Could you show all lines in the entries below that contain the string "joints"?

*** RECORD SET Section Begins ***

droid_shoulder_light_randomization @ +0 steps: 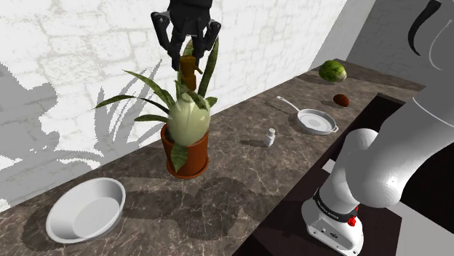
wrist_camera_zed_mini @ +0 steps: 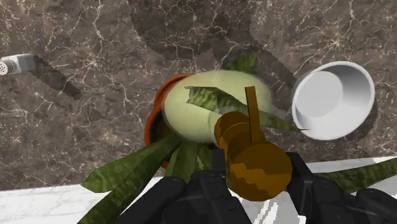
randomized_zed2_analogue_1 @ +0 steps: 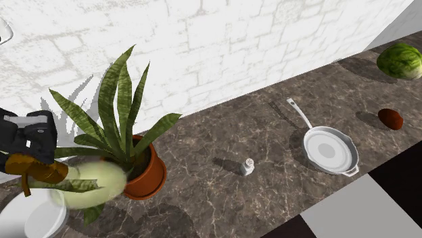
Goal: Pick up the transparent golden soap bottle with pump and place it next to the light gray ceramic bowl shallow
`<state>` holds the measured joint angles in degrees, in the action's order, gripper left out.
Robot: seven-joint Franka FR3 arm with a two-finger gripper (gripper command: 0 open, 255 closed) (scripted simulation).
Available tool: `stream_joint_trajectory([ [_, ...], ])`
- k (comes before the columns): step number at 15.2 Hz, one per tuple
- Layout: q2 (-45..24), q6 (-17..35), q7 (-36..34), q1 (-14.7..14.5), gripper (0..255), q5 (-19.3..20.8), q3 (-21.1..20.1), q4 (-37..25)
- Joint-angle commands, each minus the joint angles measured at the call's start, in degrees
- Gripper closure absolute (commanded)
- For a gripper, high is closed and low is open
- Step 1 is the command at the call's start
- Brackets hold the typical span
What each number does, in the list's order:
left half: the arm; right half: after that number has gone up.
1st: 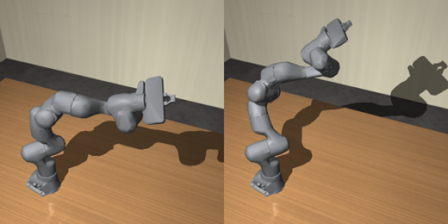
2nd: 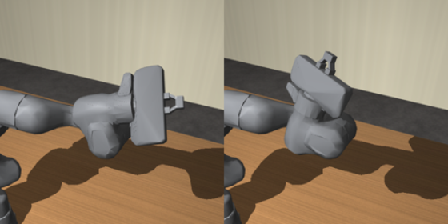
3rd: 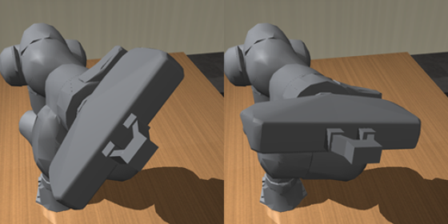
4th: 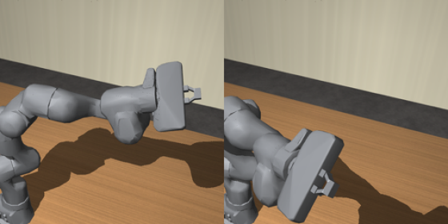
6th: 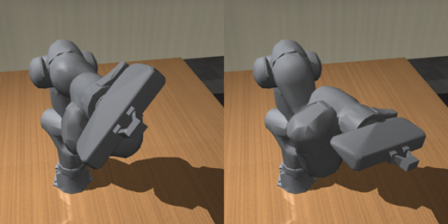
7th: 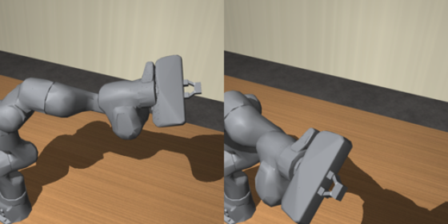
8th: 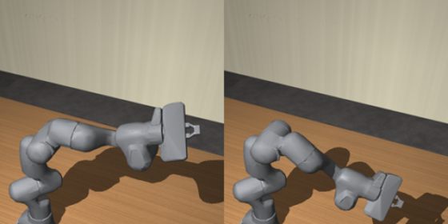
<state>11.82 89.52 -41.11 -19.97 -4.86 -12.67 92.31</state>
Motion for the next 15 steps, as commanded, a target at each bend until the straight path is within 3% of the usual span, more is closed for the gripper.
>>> stream_joint_trajectory([
  [1, -0.46, -0.81, -2.86, -0.94, 255, 0.19, -1.69, -1.48],
  [9, -7.28, -4.98, -15.54, -5.71, 255, 3.27, -9.66, -12.64],
  [15, -17.09, -10.30, -26.05, -11.87, 255, 9.47, -15.89, -26.61],
])
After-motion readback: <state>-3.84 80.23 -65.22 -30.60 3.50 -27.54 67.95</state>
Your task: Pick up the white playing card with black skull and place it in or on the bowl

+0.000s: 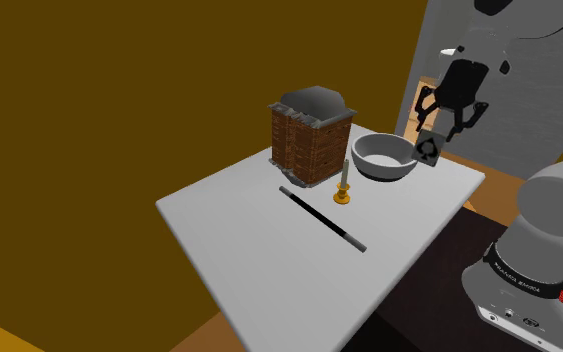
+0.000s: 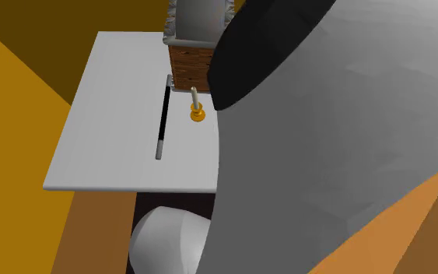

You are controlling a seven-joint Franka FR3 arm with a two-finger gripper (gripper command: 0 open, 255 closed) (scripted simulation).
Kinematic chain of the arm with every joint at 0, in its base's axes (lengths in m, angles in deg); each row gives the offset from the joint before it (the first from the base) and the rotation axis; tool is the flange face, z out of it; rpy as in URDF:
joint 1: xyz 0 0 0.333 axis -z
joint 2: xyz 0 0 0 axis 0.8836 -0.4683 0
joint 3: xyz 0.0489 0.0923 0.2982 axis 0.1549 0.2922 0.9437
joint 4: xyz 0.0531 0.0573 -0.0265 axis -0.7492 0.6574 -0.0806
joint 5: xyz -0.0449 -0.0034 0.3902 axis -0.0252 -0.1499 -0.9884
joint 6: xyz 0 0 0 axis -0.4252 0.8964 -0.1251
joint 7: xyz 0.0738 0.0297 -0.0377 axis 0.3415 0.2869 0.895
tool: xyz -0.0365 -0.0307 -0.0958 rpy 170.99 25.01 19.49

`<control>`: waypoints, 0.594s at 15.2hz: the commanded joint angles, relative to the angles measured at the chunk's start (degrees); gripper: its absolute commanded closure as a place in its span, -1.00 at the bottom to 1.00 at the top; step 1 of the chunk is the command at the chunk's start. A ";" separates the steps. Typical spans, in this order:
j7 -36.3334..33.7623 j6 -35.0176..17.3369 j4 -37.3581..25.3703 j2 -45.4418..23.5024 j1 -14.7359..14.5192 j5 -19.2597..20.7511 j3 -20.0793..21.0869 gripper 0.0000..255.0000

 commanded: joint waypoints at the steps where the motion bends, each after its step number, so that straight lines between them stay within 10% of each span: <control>1: 0.37 -0.23 -4.19 -4.57 -0.98 -0.60 -0.43 1.00; 9: 3.16 1.72 -23.42 -23.33 -3.56 -3.14 -3.31 1.00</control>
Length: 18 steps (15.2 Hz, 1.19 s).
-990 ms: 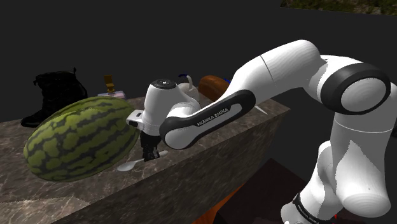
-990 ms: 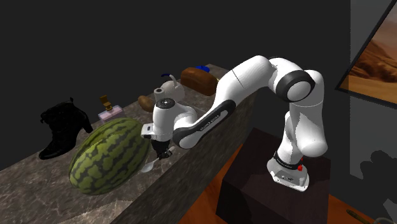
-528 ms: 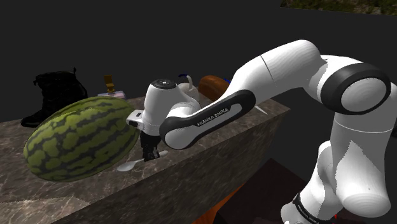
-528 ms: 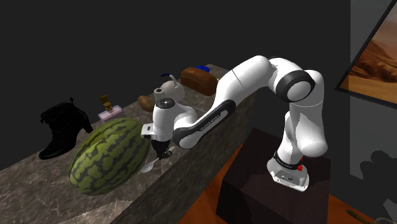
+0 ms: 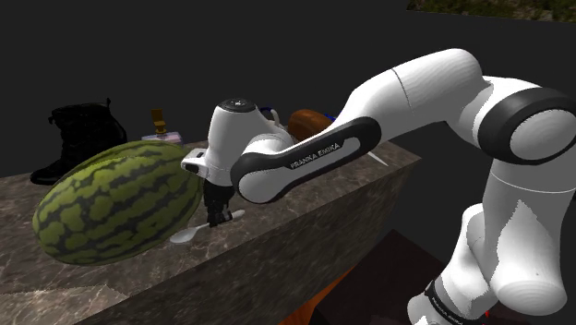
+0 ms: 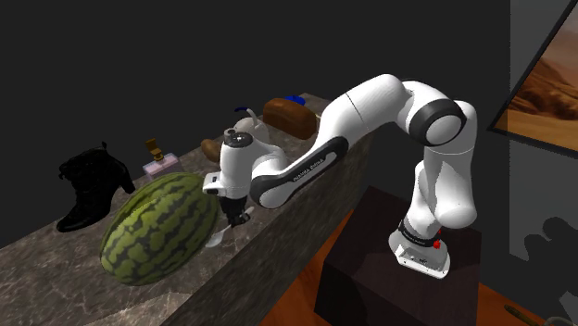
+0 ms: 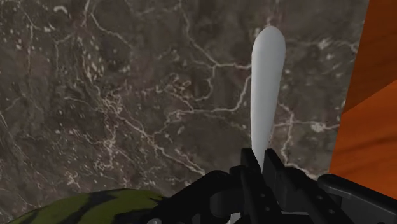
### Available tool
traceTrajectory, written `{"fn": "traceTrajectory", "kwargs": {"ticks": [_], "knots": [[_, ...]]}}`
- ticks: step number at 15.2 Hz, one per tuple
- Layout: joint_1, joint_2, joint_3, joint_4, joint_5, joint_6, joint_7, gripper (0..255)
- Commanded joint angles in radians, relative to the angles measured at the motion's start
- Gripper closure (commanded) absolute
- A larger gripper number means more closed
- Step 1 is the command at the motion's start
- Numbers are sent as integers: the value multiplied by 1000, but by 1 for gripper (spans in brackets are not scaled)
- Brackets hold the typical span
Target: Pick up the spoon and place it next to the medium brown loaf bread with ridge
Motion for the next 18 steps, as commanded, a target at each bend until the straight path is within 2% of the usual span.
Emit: {"fn": "traceTrajectory", "kwargs": {"ticks": [1,18], "knots": [[0,-13,2,14,3,-21,-2,255],[-4,-87,9,147,24,-227,-16,255]]}}
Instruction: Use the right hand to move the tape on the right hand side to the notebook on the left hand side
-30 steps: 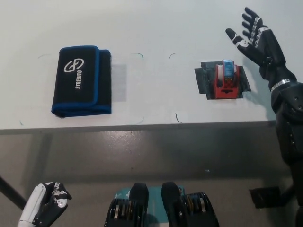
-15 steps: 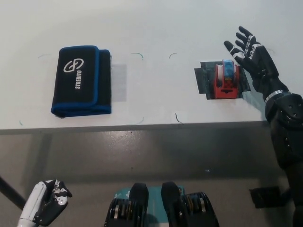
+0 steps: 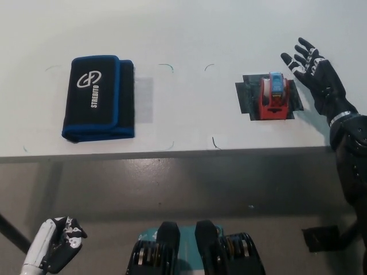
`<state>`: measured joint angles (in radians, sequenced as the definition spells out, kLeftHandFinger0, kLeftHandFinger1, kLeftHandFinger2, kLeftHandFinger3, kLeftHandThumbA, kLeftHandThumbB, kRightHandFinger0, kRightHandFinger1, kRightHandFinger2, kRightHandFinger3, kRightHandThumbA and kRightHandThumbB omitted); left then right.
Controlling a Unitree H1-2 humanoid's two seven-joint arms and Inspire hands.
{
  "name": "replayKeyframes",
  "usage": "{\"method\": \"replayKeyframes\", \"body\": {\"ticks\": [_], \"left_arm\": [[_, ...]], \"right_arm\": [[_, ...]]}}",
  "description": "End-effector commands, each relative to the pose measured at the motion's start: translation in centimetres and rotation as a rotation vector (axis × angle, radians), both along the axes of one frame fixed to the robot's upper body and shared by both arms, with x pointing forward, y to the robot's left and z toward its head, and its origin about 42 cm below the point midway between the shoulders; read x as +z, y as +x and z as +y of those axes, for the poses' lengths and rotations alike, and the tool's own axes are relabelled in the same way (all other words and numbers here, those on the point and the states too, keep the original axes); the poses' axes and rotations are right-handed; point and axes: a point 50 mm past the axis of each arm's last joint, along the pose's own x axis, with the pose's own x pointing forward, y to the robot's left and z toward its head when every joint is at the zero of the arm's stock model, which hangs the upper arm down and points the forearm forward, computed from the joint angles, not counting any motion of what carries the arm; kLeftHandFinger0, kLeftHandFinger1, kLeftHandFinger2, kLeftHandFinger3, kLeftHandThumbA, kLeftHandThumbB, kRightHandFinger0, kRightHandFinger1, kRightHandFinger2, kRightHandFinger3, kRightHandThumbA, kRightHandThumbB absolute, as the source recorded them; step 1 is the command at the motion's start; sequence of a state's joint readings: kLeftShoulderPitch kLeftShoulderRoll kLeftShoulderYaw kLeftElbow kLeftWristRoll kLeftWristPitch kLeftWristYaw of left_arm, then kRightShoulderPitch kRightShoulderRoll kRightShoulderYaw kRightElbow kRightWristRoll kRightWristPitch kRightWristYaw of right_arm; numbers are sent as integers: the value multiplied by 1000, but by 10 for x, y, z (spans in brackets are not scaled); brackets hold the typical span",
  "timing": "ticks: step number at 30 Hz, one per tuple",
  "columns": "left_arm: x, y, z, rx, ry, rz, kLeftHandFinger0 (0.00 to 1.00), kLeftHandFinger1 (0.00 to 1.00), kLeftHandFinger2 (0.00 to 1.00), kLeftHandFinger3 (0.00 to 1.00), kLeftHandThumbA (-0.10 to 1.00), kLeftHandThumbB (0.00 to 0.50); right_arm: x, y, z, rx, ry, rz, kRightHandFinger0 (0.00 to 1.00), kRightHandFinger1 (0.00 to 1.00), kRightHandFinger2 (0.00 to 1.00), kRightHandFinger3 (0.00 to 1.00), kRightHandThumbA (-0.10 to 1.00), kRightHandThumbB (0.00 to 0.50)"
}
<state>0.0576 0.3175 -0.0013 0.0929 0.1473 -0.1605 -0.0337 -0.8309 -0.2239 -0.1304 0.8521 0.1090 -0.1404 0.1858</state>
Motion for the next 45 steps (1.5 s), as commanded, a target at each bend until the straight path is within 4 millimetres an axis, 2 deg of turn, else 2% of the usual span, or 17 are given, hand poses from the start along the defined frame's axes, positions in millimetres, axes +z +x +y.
{"method": "replayKeyframes", "body": {"ticks": [1,2,5,8,9,13,15,17,22,26,31,34,36,38,40,44,45], "left_arm": [[15,5,-1,-16,12,-64,204,147,186,414,141,0],[15,5,-1,-17,11,-64,205,147,186,414,144,0],[16,6,-2,-19,4,-69,213,151,185,416,134,0],[18,9,-3,-18,8,-79,211,153,195,421,134,1],[19,10,-3,-19,11,-81,211,155,197,421,143,0],[22,10,-4,-22,16,-85,214,153,191,416,168,0],[24,13,-3,-23,27,-83,214,156,193,415,222,0],[24,12,-3,-24,29,-84,217,158,194,414,224,0],[24,11,-3,-24,12,-89,225,159,193,416,193,0],[27,14,-2,-23,27,-92,226,164,196,415,195,0],[29,15,0,-20,30,-97,220,159,189,412,201,2],[29,15,0,-21,31,-99,220,158,189,416,207,0],[29,15,-1,-22,28,-100,223,161,191,418,208,2],[29,16,-1,-24,22,-104,225,161,192,418,205,0],[28,17,-1,-27,22,-111,219,158,187,415,189,0],[30,19,-4,-33,35,-106,217,161,194,420,172,0],[30,20,-4,-34,32,-107,216,159,192,420,170,0]], "right_arm": [[35,10,4,26,-7,-124,1000,1000,1000,1000,844,435],[31,9,6,25,-19,-111,1000,1000,1000,1000,866,463],[19,8,11,39,-9,-88,1000,1000,1000,1000,850,486],[1,5,22,70,0,-65,1000,1000,1000,1000,824,421],[-6,4,27,73,17,-51,1000,1000,1000,1000,804,412],[-19,1,33,83,13,-28,1000,1000,1000,1000,822,430],[-29,-1,37,99,34,-11,1000,1000,1000,1000,789,399],[-34,-3,39,106,40,-2,1000,1000,1000,1000,785,380],[-43,-5,41,107,32,16,1000,1000,1000,1000,817,373],[-42,-5,41,109,38,12,1000,1000,1000,1000,809,344],[-40,-3,47,109,20,13,1000,1000,1000,1000,857,356],[-40,-2,57,120,41,16,1000,1000,1000,1000,840,356],[-39,-1,66,124,43,18,1000,1000,1000,1000,833,386],[-35,0,75,135,44,16,1000,1000,1000,1000,831,383],[-30,2,95,174,48,3,1000,1000,1000,1000,837,380],[-25,3,113,203,35,-10,1000,1000,1000,1000,854,362],[-23,4,124,218,44,-12,1000,1000,1000,1000,830,380]]}}
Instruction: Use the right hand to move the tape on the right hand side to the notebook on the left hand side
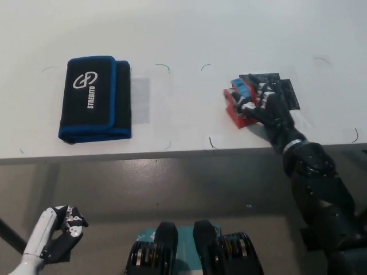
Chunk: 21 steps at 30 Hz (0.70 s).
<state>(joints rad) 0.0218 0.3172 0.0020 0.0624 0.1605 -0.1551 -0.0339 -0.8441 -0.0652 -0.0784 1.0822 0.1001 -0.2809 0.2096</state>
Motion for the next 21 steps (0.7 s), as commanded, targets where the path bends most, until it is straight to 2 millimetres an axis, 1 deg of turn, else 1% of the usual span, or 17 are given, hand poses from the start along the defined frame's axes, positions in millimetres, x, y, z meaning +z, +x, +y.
{"method": "replayKeyframes", "body": {"ticks": [1,2,3,4,6,9,11,14,15,17,18,19,20,21], "left_arm": [[13,7,0,-19,19,-44,213,155,187,416,176,0],[14,7,0,-19,20,-43,212,154,185,415,176,0],[14,7,0,-20,21,-43,212,153,183,415,176,0],[16,7,0,-23,30,-44,210,152,183,416,176,0],[17,7,1,-22,25,-41,211,153,184,414,172,0],[17,7,2,-26,31,-37,214,155,186,413,170,0],[17,7,2,-29,29,-36,218,155,186,412,155,0],[19,7,3,-32,30,-33,221,159,191,418,142,0],[19,7,3,-32,23,-36,219,159,194,415,128,0],[19,7,3,-32,25,-36,218,155,188,416,128,0],[19,8,3,-35,30,-38,217,153,186,416,129,0],[20,8,3,-38,32,-42,216,153,187,416,129,0],[20,8,3,-38,29,-42,215,153,193,421,111,0],[20,8,3,-39,30,-44,214,153,193,420,110,0]], "right_arm": [[42,17,38,66,1,-125,1000,1000,1000,1000,830,391],[44,18,44,70,4,-124,1000,1000,1000,1000,831,407],[43,18,44,70,5,-124,1000,1000,1000,1000,831,408],[44,17,50,84,17,-126,1000,1000,1000,1000,835,399],[42,16,55,91,26,-121,1000,1000,1000,1000,845,408],[39,15,58,90,39,-114,1000,1000,1000,1000,847,426],[39,14,62,96,44,-115,1000,1000,1000,1000,859,421],[37,13,66,96,49,-112,1000,1000,1000,1000,874,431],[37,12,72,101,43,-113,1000,1000,1000,1000,909,455],[37,11,75,104,46,-113,1000,1000,1000,1000,920,459],[38,10,81,114,64,-111,1000,1000,1000,1000,907,447],[38,9,83,120,79,-108,1000,1000,1000,1000,901,445],[39,8,92,138,82,-106,1000,1000,1000,1000,890,446],[40,8,96,144,85,-108,1000,1000,1000,1000,875,455]]}}
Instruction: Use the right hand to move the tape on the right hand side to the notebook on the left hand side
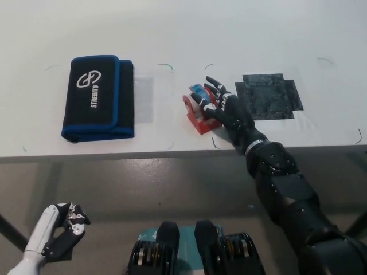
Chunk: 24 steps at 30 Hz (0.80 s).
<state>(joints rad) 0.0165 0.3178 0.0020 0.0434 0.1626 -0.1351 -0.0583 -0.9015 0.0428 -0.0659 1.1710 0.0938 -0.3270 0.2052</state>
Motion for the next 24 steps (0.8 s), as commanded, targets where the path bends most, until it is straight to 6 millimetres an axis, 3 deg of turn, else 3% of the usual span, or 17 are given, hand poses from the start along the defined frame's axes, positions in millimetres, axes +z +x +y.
{"method": "replayKeyframes", "body": {"ticks": [1,5,10,13,19,23,24], "left_arm": [[16,6,5,-19,25,-52,211,149,186,418,110,0],[18,8,4,-22,37,-57,210,150,191,420,188,0],[20,7,5,-23,22,-52,215,151,187,417,177,0],[21,8,4,-25,25,-54,216,152,186,417,175,0],[22,8,4,-24,23,-55,214,151,188,417,162,0],[22,8,6,-23,27,-57,215,151,187,417,159,0],[22,8,6,-24,26,-59,215,150,186,416,160,0]], "right_arm": [[39,11,33,50,48,-113,1000,1000,1000,1000,864,463],[47,8,55,84,53,-128,1000,1000,1000,1000,844,458],[55,5,75,127,45,-153,1000,1000,1000,1000,857,449],[56,4,78,146,70,-152,1000,1000,1000,1000,843,423],[52,5,75,138,37,-151,1000,1000,1000,1000,861,439],[44,6,67,108,26,-126,1000,1000,1000,1000,870,481],[42,6,65,103,25,-119,1000,1000,1000,1000,881,468]]}}
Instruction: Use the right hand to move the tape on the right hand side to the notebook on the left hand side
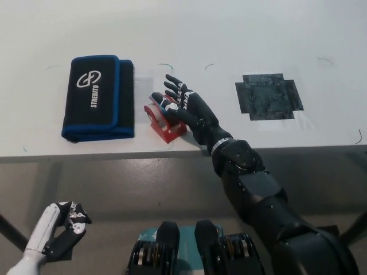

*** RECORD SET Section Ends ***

### RESULT BELOW
<state>(joints rad) 0.0218 0.3172 0.0020 0.0624 0.1605 -0.1551 -0.0339 -0.8441 -0.0652 -0.0784 1.0822 0.1001 -0.2809 0.2096</state>
<state>(joints rad) 0.0165 0.3178 0.0020 0.0434 0.1626 -0.1351 -0.0583 -0.9015 0.0428 -0.0659 1.1710 0.0938 -0.3270 0.2052</state>

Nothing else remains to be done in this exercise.